How is it that an organization like ‘Saturday Night Live’ has managed for 40 years to come up with a novel episode each week, working from scratch each Monday morning? The institution (SNL) remains intact and extremely well-regarded, its players revolve constantly, and yet it has never had a “major restructure” to stay current. How has this organization managed to execute effectively without losing its core identity every time the market or audience changed?
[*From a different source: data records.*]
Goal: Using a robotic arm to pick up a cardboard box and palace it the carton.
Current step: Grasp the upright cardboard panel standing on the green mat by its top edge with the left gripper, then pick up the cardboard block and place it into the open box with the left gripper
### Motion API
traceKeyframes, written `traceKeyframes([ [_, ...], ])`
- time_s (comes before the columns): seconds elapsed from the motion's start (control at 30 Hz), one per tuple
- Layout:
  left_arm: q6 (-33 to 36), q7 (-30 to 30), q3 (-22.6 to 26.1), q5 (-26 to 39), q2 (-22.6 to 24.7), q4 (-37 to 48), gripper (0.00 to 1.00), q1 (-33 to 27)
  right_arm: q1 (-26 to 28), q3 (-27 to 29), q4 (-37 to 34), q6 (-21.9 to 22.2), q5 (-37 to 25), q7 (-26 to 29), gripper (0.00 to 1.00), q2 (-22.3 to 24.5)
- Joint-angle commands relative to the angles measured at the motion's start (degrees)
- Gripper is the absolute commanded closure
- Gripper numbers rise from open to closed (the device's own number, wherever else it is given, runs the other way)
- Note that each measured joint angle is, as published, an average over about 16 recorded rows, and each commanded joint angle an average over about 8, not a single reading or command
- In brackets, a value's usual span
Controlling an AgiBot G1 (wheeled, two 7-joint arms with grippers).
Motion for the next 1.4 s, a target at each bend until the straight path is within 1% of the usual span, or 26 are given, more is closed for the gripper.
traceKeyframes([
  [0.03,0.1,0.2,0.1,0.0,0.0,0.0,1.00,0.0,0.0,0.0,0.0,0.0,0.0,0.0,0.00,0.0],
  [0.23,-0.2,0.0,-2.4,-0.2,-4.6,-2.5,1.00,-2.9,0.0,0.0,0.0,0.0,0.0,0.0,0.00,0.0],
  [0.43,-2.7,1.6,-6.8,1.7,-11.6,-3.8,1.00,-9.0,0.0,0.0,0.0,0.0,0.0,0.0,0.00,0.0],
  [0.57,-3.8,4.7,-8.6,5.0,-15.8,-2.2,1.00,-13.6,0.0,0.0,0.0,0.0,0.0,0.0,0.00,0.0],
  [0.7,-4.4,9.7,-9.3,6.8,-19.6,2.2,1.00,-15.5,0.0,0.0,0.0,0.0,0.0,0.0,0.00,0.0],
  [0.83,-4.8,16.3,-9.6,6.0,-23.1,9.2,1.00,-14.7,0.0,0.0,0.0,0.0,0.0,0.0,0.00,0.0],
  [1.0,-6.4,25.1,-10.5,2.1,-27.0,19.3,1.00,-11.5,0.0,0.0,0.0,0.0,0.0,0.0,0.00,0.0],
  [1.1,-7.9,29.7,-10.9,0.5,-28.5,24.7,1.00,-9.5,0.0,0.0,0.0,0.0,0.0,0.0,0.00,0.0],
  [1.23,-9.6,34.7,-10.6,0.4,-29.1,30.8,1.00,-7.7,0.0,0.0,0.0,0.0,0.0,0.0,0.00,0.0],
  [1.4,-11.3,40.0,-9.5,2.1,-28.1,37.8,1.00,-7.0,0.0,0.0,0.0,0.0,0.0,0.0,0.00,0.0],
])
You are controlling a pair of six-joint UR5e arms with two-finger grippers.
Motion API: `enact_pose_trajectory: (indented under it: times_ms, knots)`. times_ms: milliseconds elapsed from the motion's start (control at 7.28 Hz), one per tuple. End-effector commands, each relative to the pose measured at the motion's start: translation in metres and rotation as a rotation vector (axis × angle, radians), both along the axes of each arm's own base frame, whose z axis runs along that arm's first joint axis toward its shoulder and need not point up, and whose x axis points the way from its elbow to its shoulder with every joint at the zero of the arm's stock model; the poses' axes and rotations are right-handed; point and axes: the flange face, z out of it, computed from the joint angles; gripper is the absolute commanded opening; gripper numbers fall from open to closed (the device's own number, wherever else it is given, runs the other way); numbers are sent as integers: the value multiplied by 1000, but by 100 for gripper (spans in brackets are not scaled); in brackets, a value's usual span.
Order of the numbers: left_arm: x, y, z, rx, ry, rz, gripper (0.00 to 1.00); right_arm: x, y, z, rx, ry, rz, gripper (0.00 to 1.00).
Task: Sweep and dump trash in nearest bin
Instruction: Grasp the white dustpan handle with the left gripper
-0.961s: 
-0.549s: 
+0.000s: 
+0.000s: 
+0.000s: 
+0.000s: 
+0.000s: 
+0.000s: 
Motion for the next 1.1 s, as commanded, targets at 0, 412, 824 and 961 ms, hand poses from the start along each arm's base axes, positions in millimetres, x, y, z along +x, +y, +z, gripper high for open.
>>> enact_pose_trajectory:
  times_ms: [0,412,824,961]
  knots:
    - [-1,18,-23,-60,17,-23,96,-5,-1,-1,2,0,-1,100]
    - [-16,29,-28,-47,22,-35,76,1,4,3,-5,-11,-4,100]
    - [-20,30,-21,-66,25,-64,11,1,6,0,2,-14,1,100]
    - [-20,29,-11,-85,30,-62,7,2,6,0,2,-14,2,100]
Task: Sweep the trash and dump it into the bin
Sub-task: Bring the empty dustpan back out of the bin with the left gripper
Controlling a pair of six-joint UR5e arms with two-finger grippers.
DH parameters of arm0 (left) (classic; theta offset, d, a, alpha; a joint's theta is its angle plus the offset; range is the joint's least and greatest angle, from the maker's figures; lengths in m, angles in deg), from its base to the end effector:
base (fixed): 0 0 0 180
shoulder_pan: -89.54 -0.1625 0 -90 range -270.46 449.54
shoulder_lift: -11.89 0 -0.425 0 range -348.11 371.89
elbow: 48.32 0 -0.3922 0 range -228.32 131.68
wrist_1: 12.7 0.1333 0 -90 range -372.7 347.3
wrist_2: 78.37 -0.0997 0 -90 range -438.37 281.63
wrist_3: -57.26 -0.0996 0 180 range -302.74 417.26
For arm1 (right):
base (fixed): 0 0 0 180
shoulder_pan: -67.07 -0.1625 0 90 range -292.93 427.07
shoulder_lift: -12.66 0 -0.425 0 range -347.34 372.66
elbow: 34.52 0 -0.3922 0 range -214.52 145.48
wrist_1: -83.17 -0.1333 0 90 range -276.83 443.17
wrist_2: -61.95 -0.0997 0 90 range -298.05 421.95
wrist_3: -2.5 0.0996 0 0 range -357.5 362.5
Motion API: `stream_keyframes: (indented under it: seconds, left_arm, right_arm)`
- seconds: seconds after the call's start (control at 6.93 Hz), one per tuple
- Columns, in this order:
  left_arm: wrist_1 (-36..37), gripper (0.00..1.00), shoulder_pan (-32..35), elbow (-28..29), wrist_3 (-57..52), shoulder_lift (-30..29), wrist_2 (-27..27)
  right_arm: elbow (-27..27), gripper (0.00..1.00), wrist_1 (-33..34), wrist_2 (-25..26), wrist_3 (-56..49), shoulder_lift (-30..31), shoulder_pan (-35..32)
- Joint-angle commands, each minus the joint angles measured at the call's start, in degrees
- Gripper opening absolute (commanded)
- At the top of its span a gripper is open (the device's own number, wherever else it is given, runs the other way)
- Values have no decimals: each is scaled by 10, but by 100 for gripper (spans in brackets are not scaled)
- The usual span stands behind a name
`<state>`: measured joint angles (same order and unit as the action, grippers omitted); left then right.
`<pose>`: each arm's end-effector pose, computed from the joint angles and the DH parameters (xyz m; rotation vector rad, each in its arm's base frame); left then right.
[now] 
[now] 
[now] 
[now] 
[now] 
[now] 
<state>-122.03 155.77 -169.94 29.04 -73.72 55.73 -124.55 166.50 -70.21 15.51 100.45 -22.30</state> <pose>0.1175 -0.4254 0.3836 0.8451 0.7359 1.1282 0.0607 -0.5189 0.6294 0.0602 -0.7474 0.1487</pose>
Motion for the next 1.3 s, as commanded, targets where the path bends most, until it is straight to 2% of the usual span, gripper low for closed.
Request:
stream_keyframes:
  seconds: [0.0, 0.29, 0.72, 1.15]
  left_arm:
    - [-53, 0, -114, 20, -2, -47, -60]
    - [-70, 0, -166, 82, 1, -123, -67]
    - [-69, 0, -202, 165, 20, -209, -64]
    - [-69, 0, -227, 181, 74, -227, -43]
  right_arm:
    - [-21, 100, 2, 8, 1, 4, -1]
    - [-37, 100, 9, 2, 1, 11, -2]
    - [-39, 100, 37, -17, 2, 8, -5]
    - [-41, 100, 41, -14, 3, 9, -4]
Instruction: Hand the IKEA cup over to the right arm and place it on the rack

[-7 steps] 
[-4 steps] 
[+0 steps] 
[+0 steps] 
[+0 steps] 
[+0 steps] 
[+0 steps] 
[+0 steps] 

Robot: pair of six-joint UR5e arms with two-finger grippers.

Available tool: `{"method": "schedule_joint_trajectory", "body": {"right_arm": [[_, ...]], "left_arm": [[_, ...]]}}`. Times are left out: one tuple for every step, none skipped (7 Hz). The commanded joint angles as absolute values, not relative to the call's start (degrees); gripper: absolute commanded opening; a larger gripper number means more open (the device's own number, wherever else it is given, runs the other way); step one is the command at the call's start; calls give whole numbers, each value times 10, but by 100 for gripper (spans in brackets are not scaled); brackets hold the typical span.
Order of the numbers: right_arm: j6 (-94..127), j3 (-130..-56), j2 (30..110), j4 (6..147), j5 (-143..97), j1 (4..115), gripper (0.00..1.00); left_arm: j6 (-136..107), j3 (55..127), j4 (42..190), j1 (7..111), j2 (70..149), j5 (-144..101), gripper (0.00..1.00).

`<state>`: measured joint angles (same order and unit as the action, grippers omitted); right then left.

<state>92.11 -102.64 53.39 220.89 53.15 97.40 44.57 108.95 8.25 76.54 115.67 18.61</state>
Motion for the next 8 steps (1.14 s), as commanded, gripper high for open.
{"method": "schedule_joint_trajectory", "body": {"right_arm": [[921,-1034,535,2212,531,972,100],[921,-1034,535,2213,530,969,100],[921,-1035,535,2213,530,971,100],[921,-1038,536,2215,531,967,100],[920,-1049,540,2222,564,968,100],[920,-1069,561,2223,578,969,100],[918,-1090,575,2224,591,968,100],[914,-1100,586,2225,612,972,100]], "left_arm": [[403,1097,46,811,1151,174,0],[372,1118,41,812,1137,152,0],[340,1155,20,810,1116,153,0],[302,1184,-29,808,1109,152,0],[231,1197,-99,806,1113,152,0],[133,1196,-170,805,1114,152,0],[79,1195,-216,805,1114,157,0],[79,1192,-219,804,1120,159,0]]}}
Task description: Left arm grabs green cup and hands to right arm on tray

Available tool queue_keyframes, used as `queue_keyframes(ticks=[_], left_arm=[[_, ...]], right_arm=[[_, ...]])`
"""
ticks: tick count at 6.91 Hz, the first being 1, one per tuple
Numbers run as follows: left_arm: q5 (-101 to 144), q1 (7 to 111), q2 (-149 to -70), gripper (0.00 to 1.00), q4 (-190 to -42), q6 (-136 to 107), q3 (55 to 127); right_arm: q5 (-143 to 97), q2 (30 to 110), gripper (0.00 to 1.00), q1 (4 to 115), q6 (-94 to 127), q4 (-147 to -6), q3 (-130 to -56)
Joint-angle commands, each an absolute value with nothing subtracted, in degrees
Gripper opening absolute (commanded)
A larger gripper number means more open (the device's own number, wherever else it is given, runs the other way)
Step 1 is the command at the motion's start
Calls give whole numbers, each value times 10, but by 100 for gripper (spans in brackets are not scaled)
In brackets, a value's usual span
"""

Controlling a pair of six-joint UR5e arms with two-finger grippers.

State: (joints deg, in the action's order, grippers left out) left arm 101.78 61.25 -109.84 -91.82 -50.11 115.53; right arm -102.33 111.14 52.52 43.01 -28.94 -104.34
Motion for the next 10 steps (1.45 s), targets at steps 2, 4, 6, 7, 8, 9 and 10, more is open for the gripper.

We have become used to stories of corporate executives reorganizing their companies in an effort to make them more profitable, or at least appear more attractive to Wall Street investors. The impulse to restructure affects government organizations as well. Over the past year, Central Intelligence Agency (CIA) Director John Brennan has been leading the largest shake-up at the CIA in over 40 years. The overhaul includes creating numerous new Directorates and Mission Centers. According to the CIA, the restructure (“modernization”) is an effort to address the scale and complexity of challenges confronting policymakers, while also maintaining pace with the impact of technological advancements. It is modeled on the Pentagon’s structure of combatant commands, and attempts to take advantage of hybrid units that merge the spies with the career analysts.

We have no doubt that the CIA effort is well-intentioned, but it has been controversial inside and outside the Agency, and it is not clear if the changes will survive the upcoming change of Administration.[i] We certainly wish the CIA success, but given several lingering concerns, we would like to suggest a few ways the CIA can better ensure the effectiveness of their planned changes.

The literature on reorganizations does not provide a strong basis for optimism. Shuffling organizational boxes is rarely effective unless the leadership also addresses the often powerful cultural barriers, and builds the necessary behavior adjustments to ensure real change. Behaviors are where the rubber meets the road, and culture is just the routines and norms for reinforcing those critical behaviors. If the Agency wants to double-down on its reorg, it should supplement the shuffling of boxes with an intense focus on processes and behaviors. We want the CIA to succeed, and we know that the nation needs it to succeed — however that success is actually defined.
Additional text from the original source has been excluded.